WHAT YOU WILL DO ::
Should a picture appear anywhere in the data, omit it and copy everything else exactly.
### DATA PROVIDED
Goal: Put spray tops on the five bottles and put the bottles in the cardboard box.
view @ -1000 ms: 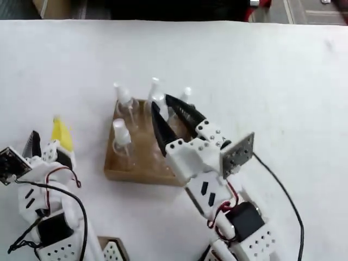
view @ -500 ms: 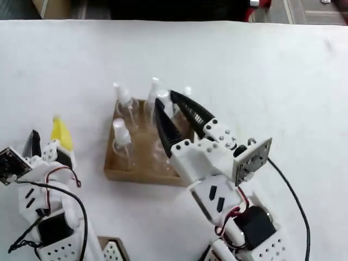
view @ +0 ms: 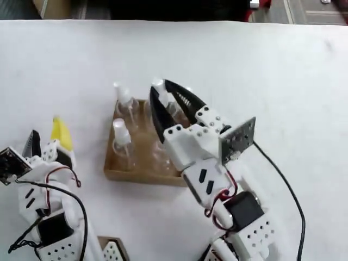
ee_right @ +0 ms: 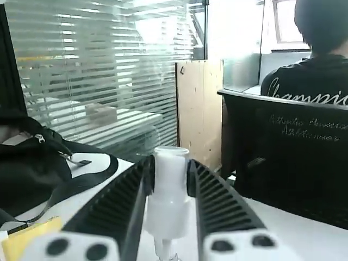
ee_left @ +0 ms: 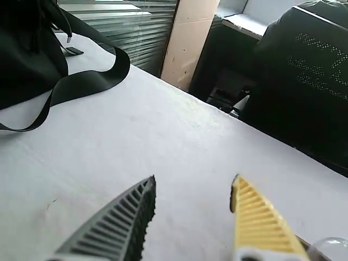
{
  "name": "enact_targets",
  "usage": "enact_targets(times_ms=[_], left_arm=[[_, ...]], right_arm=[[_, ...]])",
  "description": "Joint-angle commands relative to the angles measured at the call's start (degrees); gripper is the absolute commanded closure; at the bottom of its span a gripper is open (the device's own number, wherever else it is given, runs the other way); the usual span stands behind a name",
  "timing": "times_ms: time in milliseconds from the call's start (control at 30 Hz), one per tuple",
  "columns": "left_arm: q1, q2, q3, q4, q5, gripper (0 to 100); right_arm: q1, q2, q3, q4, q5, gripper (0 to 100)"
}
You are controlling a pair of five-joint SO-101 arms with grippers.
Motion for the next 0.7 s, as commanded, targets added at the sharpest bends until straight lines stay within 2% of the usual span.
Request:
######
EXERCISE ANSWER ::
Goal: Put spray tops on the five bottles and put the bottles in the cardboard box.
view @ -1000 ms: 
view @ -500 ms: 
view @ +0 ms: 
ee_right @ +0 ms: 
ee_left @ +0 ms: 
{
  "name": "enact_targets",
  "usage": "enact_targets(times_ms=[_], left_arm=[[_, ...]], right_arm=[[_, ...]])",
  "description": "Joint-angle commands relative to the angles measured at the call's start (degrees); gripper is the absolute commanded closure; at the bottom of its span a gripper is open (the device's own number, wherever else it is given, runs the other way); the usual span stands behind a name",
  "timing": "times_ms: time in milliseconds from the call's start (control at 30 Hz), one per tuple",
  "columns": "left_arm: q1, q2, q3, q4, q5, gripper (0 to 100); right_arm: q1, q2, q3, q4, q5, gripper (0 to 100)"
}
You are controlling a pair of five-joint SO-101 arms with grippers.
Motion for the next 0.7 s, as commanded, targets added at the sharpest bends until straight lines stay within 2% of the usual span.
Request:

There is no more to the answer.